“It’s not abnormal for us to deal with wildlife calls – but they’re usually about relocating foxes or bears,” said Kim Bryson who is Site Environmental Lead for the Keeyask Generation Project. “This was a new one for us!”
She’s referring to the call her group received the other day from a contractor telling them they’d seen a frog hopping around in the powerhouse.
“It was a head scratcher,” said Kim. “We could not figure how there could be a frog in Keeyask in January.”
They contacted Rob Berger, wildlife biologist on contract for the project, who said all frogs should definitely be in hibernation right now. But different species of frogs hibernate in different ways, so he had to see a picture of the frog to identify it.
“It created quite a buzz in the powerhouse. Everyone was keen to help find the frog,” said Kim.
As it turns out, not one, not two, but three frogs were discovered when the wooden cover on a drain was pried up.
“There was some stagnant water in there, so I think they were trying to make it a home,” said Kim.
Samantha Line and Marney Ritchot were the two Environmental Inspectors who rescued the frogs – which Rob later identified as Boreal Chorus Tree Frogs.
This species of frog normally hibernates under the snow next to the ground.
“Our best guess is that these three must have hibernated in some equipment or supplies stored outside which was later brought inside. At that point the frogs likely thawed out and came out of hibernation,” said Kim.

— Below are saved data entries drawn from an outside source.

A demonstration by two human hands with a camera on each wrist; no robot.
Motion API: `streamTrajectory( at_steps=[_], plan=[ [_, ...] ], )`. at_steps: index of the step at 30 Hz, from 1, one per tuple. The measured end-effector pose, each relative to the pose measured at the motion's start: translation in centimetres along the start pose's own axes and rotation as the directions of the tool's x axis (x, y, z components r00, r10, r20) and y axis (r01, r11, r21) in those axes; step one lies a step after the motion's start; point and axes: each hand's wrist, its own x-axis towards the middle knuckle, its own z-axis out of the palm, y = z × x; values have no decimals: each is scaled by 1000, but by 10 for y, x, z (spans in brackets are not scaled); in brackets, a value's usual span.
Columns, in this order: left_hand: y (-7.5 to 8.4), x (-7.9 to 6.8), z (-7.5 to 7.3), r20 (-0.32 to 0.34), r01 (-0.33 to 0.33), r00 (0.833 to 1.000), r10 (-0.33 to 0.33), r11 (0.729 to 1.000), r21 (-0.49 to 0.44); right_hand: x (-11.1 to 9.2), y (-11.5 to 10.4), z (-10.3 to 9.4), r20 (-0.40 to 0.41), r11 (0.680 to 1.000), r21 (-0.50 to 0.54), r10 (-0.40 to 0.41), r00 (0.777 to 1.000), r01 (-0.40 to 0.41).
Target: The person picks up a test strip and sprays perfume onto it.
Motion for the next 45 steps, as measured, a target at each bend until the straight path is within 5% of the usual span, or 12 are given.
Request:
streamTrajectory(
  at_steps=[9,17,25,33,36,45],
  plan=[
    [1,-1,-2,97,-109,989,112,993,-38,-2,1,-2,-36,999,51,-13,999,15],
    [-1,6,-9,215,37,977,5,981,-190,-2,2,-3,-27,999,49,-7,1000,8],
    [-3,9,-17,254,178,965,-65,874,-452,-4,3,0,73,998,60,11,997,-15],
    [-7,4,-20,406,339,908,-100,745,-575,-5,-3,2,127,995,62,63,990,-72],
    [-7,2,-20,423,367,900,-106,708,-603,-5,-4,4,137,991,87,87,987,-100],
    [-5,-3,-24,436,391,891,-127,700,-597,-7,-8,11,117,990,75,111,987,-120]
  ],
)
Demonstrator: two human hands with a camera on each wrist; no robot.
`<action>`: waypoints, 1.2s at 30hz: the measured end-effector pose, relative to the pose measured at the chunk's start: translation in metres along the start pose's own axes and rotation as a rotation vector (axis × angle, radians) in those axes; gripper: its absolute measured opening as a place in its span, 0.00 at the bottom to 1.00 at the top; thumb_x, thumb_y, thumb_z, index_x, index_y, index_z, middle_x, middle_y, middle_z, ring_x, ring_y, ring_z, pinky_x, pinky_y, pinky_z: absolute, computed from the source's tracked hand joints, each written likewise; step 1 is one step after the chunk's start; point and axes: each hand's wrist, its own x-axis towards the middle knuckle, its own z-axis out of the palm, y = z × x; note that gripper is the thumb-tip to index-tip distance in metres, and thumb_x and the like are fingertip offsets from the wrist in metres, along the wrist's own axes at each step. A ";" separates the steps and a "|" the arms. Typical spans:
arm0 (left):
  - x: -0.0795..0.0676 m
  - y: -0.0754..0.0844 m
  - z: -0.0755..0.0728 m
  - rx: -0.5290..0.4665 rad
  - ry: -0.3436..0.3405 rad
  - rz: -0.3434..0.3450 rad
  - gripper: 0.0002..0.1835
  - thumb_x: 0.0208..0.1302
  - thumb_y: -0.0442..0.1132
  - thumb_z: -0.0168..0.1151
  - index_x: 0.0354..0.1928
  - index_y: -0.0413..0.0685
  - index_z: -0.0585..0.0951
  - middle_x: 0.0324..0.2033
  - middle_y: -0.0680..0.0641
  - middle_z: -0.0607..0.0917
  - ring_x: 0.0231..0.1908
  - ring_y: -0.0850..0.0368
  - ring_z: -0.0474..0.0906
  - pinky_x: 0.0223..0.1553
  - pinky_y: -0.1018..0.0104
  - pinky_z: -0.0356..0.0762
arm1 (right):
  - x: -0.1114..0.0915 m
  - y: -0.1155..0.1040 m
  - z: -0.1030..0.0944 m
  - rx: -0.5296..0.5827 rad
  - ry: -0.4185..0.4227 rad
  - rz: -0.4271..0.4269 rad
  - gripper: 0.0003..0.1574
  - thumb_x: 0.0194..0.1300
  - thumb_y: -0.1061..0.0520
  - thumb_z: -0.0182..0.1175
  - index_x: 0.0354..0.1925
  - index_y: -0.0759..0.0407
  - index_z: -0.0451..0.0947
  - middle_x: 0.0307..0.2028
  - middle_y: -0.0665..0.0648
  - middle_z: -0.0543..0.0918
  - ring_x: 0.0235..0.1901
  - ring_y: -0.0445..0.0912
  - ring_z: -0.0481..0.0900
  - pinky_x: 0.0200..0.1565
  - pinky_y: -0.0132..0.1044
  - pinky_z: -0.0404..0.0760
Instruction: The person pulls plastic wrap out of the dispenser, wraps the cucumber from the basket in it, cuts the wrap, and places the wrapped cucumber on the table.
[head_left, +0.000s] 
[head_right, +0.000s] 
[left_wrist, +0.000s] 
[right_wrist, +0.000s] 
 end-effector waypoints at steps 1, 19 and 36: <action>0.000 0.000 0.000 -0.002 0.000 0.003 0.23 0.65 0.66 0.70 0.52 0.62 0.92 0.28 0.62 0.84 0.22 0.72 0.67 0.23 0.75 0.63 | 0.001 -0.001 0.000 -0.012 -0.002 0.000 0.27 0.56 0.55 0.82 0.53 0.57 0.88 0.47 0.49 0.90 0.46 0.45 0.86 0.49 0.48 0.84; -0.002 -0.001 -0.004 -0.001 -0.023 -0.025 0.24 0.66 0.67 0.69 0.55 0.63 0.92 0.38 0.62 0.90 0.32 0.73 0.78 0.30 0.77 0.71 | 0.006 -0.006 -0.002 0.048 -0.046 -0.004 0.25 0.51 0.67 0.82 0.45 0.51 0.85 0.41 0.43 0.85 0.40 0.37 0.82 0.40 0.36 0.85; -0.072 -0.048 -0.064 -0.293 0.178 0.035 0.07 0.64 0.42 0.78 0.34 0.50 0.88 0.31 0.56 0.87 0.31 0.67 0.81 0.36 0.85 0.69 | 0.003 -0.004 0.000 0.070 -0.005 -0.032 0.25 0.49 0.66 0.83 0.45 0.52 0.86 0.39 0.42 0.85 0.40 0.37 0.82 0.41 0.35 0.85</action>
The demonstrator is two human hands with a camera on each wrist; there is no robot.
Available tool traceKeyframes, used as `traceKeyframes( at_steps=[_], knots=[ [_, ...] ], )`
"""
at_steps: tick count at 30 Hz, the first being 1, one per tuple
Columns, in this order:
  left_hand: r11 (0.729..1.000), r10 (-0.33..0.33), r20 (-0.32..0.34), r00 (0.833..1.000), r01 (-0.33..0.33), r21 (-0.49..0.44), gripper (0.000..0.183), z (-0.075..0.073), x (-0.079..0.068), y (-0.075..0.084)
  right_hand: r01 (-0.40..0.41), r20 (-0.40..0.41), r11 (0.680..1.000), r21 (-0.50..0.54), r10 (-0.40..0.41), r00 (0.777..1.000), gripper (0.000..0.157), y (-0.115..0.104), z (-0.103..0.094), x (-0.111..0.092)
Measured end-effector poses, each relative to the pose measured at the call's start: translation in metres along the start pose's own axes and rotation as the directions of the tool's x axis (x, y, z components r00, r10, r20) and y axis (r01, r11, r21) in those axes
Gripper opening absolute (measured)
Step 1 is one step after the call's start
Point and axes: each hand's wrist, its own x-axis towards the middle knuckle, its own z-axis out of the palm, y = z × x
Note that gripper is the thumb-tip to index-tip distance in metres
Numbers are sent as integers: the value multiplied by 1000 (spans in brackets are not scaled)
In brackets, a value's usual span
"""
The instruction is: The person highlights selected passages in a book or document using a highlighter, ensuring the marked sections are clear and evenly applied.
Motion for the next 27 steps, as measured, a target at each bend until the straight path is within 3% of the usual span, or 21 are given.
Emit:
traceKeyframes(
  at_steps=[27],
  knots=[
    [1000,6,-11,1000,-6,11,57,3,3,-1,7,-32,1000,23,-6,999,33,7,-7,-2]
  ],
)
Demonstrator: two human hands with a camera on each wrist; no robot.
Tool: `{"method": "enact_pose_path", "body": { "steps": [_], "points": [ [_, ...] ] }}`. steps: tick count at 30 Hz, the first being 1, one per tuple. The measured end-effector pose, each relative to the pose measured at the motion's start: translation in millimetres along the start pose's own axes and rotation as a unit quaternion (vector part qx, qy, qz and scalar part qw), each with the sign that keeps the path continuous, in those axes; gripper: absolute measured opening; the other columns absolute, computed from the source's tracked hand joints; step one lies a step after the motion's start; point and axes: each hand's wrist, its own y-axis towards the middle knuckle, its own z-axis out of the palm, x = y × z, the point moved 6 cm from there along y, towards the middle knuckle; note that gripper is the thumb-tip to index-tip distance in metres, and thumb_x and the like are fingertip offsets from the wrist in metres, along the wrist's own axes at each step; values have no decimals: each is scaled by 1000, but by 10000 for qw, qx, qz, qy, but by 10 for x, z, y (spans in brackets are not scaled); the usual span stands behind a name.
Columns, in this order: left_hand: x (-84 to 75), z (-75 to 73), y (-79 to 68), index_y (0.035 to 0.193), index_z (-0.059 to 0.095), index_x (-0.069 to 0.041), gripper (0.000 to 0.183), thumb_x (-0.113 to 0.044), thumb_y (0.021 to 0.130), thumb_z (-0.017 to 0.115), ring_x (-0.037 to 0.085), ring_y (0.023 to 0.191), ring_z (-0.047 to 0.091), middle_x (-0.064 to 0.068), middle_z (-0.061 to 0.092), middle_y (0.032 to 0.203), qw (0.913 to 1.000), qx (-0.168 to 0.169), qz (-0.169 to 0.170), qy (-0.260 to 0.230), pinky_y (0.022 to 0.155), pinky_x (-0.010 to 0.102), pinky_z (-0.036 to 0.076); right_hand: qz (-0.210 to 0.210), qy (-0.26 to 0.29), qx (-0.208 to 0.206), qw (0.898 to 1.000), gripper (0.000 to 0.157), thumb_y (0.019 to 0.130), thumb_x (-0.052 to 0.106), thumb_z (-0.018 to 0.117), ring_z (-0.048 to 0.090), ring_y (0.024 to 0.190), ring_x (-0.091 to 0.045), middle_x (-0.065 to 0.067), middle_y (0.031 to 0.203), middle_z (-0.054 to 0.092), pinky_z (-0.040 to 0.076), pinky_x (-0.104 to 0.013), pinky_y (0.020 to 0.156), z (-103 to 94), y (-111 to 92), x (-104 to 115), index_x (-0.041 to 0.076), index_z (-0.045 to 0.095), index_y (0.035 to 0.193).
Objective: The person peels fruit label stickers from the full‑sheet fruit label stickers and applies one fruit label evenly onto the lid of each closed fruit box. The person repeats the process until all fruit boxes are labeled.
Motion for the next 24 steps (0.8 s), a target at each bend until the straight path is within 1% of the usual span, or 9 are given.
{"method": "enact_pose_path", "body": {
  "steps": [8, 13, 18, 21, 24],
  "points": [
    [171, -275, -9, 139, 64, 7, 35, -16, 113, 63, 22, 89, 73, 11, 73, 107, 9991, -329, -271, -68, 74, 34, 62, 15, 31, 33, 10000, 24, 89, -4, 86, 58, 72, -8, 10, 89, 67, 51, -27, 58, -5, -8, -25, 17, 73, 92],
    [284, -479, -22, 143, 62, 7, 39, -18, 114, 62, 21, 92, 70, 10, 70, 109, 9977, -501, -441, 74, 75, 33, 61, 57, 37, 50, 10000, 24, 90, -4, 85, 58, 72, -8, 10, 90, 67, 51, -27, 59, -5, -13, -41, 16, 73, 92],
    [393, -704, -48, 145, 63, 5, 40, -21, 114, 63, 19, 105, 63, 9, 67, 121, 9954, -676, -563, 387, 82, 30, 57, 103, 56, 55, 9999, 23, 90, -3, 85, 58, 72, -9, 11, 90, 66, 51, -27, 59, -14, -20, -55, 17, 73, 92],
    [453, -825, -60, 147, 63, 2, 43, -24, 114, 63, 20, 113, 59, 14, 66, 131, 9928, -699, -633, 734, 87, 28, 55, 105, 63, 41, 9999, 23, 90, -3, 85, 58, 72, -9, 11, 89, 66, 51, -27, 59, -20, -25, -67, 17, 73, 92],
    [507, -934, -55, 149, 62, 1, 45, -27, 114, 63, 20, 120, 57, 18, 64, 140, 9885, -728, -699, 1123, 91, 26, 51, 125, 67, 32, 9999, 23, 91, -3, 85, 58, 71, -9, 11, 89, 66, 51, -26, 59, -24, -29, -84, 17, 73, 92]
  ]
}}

Kim’s team was going to take them back outside and make a burrow for them so they could go back into hibernation, however Rob was concerned that the frogs had likely depleted too much of their energy while awake and active inside the powerhouse. If that was the case, they wouldn’t survive the winter in hibernation without eating first.
But giving them food isn’t a simple solution. Unfortunately, Boreal Chorus frogs feed on live insects, which are hard to come by at Keeyask in January.
Out of the powerhouse and into the fridge
Kim was advised to put the frogs in the fridge to slow down their biological processes.
“We’ve made them a little habitat for now and Rob is in the process of trying to source some ¼ inch live crickets from a pet store or a zoo, as well as a terrarium to keep them in,” said Kim. “As soon as we get the supplies, we’re going to have to feed each frog individually.”
It takes three or four days to feed each frog: One day to let them wake up, one day to feed them a cricket or two, one day to observe and feed more if needed, one day to let them digest, and then back into the fridge to sleep.
“This should give them enough energy to survive the winter in the fridge until April,” said Kim. “Right beside our lunches and soil and water samples!”
The event was an exciting twist to the team’s usual workday which involves monitoring to ensure everyone working on the Keeyask Project are following the environmental protection plan requirements.
“My colleague Samantha has joked that the whole experience has been quite ‘ribbiting’,” laughed Kim.
How does a frog normally survive a Manitoba winter?
Hibernation slows down all of the processes in a frog’s body.
Seventy per cent of the frog freezes solid – basically turning them into a frogsicle.
These frogs produce almost like an antifreeze in their body, which protects the water inside their cells from freezing. This keeps them from becoming totally frozen solid.
When they come out of hibernation they eat as soon as food is available.